Hello, chiiiiillllldren! This is Dora (aooowwww!) bringin' you the news and reviews of physics puzzles from all across the Casual Wasteland, and this week one of the kids from Vault JiG, Monzazart, is servin' up Frogout. As a freaky mutant frog makin' his way to a bunker to save folks from a swarm of mutated killer flies, you'll gobble down all the nasty little buggers in each level and use your tongue to both snap 'em down and swing around. Watch out, since if they see ya they'll try to take a chunk out of you too, and three of those hits will make you restart a level. Just click anywhere onscreen to shoot out your tongue, and if it sticks on somethin' you'll pull yourself towards it until you release it, or click on the frog, drag, and release to jump in that direction.
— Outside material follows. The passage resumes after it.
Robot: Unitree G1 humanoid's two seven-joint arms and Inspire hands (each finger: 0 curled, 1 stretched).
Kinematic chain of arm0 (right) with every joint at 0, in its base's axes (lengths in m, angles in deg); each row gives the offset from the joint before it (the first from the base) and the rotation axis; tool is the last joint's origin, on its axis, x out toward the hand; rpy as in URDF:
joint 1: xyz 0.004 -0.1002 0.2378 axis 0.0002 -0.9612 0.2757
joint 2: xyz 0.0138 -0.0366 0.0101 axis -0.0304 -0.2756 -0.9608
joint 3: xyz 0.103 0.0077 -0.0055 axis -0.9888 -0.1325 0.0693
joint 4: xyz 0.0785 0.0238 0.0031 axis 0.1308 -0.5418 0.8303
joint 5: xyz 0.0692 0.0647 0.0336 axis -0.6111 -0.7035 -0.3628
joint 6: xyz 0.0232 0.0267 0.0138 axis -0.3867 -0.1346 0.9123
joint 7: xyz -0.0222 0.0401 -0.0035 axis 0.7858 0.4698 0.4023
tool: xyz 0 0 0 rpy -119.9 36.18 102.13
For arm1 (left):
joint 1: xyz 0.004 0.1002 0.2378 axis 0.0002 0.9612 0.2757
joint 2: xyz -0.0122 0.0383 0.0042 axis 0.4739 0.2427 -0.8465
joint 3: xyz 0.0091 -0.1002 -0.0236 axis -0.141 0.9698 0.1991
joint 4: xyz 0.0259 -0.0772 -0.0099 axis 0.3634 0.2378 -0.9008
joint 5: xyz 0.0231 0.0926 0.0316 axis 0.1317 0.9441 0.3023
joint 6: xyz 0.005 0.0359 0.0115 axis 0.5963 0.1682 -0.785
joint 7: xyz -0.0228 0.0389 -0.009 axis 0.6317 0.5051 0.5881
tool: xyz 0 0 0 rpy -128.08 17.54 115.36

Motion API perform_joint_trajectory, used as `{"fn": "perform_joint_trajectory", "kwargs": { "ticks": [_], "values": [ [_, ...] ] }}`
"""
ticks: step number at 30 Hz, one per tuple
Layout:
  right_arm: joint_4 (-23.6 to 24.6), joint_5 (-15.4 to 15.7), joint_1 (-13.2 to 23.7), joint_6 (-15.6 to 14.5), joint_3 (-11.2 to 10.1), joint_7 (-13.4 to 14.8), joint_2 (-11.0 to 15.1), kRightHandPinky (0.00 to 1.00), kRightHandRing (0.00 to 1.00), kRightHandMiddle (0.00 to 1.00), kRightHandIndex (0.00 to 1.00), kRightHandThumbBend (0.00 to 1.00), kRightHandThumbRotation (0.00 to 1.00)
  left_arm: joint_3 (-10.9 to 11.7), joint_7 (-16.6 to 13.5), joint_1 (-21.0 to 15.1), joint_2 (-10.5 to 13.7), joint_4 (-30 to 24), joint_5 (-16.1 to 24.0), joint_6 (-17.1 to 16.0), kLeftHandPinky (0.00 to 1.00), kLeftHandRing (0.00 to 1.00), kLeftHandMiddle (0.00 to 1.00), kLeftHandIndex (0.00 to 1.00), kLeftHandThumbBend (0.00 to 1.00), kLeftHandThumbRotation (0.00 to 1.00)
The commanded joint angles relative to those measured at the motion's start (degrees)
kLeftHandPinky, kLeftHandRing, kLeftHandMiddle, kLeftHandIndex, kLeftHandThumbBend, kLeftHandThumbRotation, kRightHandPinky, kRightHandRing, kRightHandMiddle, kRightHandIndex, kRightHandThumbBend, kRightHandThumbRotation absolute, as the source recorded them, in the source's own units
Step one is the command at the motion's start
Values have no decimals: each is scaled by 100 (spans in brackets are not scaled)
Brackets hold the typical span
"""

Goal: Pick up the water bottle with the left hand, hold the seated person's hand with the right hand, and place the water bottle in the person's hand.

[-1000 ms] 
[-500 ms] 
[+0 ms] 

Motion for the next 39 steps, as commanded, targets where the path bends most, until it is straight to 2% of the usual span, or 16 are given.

You can even stick that gross ol' tongue of yours to certain objects and pull the mouse to move them around, creating paths. It's a simple idea, and honestly a familiar one too, but there's somethin' to be said for a simple idea done well and creatively, and Frogout pulls that off with appropriate style. Until next time, chiiiilllldren, this is Dora (aooooow!) bringin' you all the games... no matter how bad it hurts your productivity.
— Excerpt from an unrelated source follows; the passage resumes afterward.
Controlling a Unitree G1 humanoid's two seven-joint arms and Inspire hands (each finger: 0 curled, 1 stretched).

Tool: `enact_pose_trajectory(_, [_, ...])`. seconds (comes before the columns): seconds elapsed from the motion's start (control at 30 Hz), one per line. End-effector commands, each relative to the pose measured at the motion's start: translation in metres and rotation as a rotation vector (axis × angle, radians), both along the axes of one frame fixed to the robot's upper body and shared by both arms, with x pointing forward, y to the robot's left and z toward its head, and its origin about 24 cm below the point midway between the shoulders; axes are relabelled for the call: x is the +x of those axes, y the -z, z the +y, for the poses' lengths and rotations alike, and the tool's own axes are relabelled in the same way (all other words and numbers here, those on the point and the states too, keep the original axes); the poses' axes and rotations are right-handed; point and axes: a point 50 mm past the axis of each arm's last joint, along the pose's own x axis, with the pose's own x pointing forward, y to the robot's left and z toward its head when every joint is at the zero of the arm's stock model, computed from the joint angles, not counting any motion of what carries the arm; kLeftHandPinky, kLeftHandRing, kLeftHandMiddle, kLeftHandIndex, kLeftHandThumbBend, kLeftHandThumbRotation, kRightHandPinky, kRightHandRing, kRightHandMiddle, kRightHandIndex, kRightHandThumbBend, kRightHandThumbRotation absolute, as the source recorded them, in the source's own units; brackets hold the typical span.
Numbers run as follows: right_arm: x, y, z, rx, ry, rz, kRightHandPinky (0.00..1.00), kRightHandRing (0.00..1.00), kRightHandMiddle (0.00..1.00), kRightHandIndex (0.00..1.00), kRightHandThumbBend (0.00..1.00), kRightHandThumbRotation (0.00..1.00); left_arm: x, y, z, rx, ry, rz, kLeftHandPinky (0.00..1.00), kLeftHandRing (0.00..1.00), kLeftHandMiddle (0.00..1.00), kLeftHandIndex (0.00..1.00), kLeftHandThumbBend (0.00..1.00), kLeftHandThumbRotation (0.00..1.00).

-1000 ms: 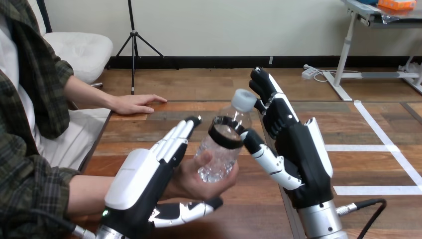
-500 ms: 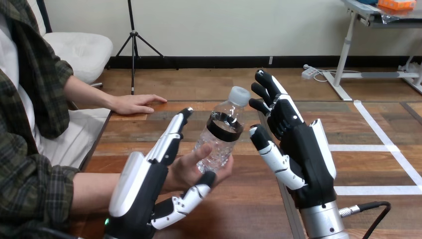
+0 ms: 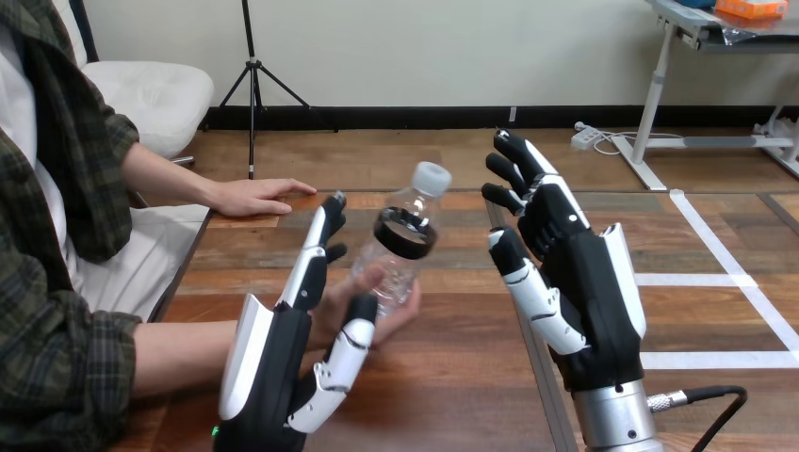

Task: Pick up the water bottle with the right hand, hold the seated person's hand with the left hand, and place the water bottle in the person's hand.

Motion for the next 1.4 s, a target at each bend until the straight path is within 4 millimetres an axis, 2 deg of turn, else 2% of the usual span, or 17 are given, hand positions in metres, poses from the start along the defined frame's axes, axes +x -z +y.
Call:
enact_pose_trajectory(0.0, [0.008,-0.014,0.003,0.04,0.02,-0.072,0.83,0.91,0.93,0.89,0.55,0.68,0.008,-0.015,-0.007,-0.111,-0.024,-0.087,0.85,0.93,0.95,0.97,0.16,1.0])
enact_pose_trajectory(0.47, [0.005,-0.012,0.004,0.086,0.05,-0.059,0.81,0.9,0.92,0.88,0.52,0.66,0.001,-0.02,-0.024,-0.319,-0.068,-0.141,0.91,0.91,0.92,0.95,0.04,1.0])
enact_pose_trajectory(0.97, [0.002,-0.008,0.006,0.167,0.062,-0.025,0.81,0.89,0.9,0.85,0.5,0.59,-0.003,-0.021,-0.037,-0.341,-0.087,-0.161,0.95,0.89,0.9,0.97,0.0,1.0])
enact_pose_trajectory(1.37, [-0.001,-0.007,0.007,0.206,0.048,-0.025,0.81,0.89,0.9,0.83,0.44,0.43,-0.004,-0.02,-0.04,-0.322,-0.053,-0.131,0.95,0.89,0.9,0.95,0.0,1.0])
My only real problem with this game is that the environmental facts displayed at the end of each level are a little depressing. I mean, I understand that this game is supposed to deliver an environmental message, but can't there be more facts about the ways we can do good for the planet as opposed to the ways we've been doing harm?
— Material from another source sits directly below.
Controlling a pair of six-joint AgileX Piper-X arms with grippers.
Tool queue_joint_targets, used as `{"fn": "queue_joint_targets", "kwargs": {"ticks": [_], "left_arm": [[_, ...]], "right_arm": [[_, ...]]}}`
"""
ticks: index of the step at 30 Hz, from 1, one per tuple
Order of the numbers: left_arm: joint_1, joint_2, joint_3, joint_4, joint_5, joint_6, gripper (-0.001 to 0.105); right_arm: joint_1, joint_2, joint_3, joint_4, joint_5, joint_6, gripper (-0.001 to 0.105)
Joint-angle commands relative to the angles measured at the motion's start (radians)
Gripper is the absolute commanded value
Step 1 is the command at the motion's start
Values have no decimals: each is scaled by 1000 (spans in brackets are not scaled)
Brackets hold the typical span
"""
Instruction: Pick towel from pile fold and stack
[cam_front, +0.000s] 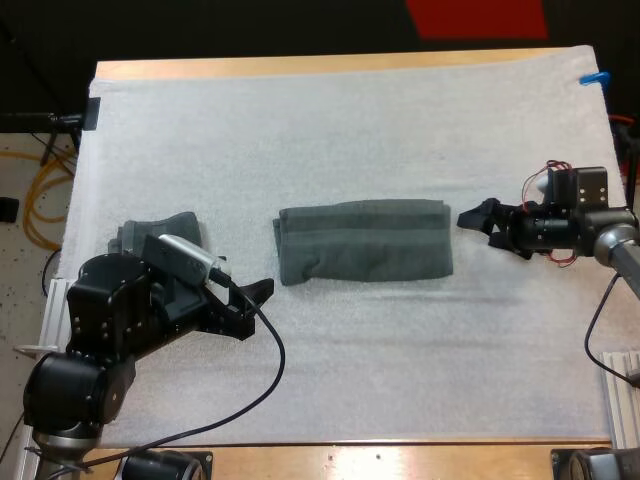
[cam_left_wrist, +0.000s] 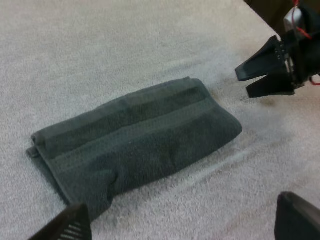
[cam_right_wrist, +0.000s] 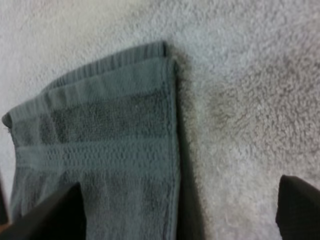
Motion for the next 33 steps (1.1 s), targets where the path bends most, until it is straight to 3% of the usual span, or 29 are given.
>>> {"fn": "queue_joint_targets", "kwargs": {"ticks": [1, 15, 27, 28, 31, 33], "left_arm": [[-1, -1, -4, -5, 13, -11, 72], [-1, -1, -4, -5, 13, -18, 72], [-1, -1, -4, -5, 13, -18, 72], [-1, -1, -4, -5, 13, -18, 72], [-1, -1, -4, -5, 26, -18, 72], [-1, -1, -4, -5, 41, -18, 72]], "right_arm": [[1, 7, -12, -17, -28, 5, 75], [133, 173, -96, -19, -66, 58, 75], [197, 210, -102, -16, -133, 69, 73], [197, 210, -102, -12, -129, 67, 71], [197, 210, -102, -10, -118, 66, 47], [197, 205, -102, -5, -120, 66, 12]]}}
Hi, Rygar. :) I think it's easy to consider it from the other side, though. While a lot of people read every day about reduce, reuse, and recycle, for them it might not have the same impact as realising just what their actions do to the planet when they choose NOT to do those good things. Sometimes it takes a revelation rather than a suggestion to make a difference.
Tips on level 12? I can't manage to
tip the truck enough to free the fly
Power of posting! Got it. I didn't trust the strength of my tongue.
I've just got to say that this is the best intro text I've ever seen here. Keep fighting the good fight, Dora!
silent george: in fact you're supposed to put the boxes on the truck with your tongue using the conveyor belt.
Thanks, josemfdex. Up to that point, I hadn't really tested out how bloody STRONG the tongue is, so I hadn't thought about that approach.